Doch während die Gorm biologische Produkte auf natürlichem
Weg bearbeiteten z. B. durch Besprechen zum Wachstum anzuregen und eine
Form zu erzeugen, nutzten die Nogk technische Einrichtungen um diese
natürlichen Produkte und Wachstumsprozeße zu beeinflussen.
Auf Gorm waren alle Einrichtungen ja sogar Fluggeräte aus natürlichen
Biomaterialien hergestellt.
Bisher waren nur etwa zehn Minuten vergangen.

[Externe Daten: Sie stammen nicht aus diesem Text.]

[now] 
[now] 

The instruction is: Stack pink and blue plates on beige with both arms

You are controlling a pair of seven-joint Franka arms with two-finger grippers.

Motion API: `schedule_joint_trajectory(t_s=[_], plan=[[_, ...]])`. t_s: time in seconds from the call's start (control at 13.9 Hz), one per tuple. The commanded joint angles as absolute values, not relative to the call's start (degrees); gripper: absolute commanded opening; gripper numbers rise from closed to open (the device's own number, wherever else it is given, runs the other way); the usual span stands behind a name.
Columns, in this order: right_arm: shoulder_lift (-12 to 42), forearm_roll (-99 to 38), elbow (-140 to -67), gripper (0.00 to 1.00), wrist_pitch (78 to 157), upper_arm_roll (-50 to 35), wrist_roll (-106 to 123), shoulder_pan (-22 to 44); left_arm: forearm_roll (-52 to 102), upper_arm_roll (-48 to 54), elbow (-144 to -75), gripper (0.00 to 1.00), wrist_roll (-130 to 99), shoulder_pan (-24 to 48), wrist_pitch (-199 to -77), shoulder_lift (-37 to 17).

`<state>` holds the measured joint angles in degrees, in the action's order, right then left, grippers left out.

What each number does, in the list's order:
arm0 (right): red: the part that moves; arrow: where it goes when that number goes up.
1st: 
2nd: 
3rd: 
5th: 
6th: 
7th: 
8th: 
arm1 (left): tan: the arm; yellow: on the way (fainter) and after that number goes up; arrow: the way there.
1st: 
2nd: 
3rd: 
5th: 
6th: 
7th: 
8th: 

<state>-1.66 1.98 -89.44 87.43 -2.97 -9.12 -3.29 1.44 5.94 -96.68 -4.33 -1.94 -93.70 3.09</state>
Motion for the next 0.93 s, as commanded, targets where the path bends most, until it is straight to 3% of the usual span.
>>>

Das Gerät hatte den
Ausleger eingefahren.
Es baute ein stabiles Energiefeld in der Form des zukünftigen Gebäudes
auf. Dave konnte ein leichtes Flimmern der Luft erkennen. Sah man genau
hin, konnte man die Form, die das Gebäude annehmen sollte, erahnen.
Das Gerät erzeugte die Initialspannung über die Energiegeber
und gab damit den Impuls an die Keime, mit dem Wachstum zu beginnen.
Rings um jede der Eintausendsiebenundvierzig Keime begann die Stelle
des Leitkreises, auf der ein Keim lag, sich zu verfärben, und dann
wuchsen aus den glühenden Flecken dünne grün-braune Halme
auf, mit hellen Spitzen, die an Ähren erinnerten.
Es wirkte wie eine Zeitrafferaufnahme vom Wachstum eines Grases. Eben
das war es, was ihn immer wieder zur Bewunderung hinriss, der Prozeß
des gesteuerten Wachstums schien ihm mehr über sein Zeitalter auszusagen
als das modernste Raumschiff, das Terra besitzt.